:: ASSIGNMENT ::
Please return every line in the following data that includes the string "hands".

:: Source records ::
--

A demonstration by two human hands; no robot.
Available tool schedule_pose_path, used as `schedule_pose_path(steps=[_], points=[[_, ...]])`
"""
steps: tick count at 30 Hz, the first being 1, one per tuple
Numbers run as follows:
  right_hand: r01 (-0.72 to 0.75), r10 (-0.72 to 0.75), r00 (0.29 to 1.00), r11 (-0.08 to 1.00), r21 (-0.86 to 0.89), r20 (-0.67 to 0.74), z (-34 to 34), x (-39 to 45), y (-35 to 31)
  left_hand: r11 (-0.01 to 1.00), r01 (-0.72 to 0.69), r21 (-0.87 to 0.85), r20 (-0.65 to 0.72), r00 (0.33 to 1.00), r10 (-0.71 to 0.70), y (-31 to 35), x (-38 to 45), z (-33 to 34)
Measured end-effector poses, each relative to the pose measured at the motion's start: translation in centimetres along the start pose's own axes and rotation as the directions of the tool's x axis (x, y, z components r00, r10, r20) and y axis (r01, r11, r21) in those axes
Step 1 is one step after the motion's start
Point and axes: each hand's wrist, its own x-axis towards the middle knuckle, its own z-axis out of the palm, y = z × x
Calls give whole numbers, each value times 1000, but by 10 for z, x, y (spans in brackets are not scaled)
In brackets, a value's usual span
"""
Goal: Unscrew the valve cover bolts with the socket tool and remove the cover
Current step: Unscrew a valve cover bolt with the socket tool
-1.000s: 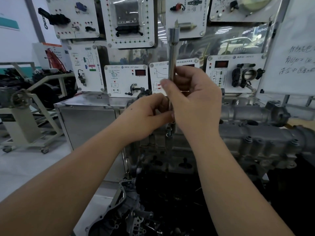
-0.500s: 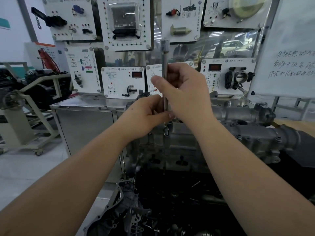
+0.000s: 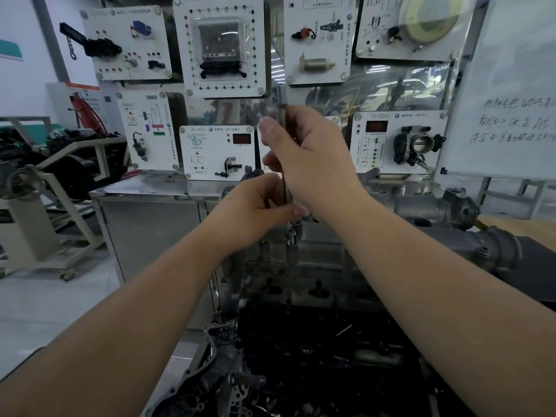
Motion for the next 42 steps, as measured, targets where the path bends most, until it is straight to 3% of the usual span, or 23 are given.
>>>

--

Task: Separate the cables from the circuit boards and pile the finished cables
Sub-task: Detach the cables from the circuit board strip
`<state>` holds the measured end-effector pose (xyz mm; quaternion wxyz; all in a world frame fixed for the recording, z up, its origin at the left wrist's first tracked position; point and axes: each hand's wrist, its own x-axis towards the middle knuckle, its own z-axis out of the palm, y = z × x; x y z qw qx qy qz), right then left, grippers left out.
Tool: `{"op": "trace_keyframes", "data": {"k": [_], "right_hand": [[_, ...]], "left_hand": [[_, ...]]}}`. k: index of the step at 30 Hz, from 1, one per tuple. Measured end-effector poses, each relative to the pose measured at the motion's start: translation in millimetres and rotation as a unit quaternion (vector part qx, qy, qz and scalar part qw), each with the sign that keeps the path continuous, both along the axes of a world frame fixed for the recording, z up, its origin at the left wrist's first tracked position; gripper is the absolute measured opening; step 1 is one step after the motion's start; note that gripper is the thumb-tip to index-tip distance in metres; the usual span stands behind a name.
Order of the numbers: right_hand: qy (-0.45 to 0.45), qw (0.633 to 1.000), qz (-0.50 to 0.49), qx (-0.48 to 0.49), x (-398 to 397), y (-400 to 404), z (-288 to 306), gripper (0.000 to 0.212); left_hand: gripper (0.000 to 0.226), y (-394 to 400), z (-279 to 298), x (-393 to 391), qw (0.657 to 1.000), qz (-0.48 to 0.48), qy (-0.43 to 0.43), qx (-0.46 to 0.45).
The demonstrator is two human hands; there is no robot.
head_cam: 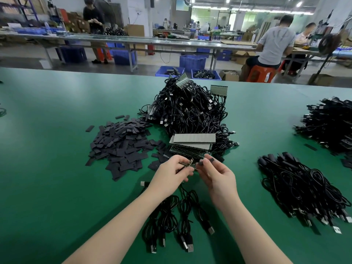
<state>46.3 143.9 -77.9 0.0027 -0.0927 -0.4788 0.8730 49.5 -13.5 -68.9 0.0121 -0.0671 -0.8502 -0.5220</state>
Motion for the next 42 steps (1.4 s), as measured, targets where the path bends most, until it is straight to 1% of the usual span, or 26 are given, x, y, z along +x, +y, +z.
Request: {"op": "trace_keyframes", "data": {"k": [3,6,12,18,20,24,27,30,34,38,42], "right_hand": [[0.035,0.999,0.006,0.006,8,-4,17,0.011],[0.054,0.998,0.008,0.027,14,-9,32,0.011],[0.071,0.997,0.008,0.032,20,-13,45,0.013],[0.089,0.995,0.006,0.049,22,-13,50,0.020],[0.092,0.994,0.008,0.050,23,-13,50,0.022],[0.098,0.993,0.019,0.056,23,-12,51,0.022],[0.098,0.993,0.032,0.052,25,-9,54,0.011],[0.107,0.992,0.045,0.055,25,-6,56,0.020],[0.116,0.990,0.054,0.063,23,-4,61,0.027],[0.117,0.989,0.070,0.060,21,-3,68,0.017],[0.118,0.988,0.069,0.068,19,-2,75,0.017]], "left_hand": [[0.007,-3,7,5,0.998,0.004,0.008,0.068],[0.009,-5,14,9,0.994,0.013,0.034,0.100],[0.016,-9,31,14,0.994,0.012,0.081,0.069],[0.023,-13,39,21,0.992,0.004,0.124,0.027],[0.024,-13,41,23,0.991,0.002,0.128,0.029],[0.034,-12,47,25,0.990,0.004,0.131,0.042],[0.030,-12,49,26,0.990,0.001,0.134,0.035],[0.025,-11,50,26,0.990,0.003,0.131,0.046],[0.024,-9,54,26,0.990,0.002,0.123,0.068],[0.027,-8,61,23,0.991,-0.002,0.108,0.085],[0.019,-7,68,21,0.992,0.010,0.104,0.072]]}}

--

:: WRITTEN RESPONSE ::
A demonstration by two human hands; no robot.
The demonstrator is two human hands; there is no robot.

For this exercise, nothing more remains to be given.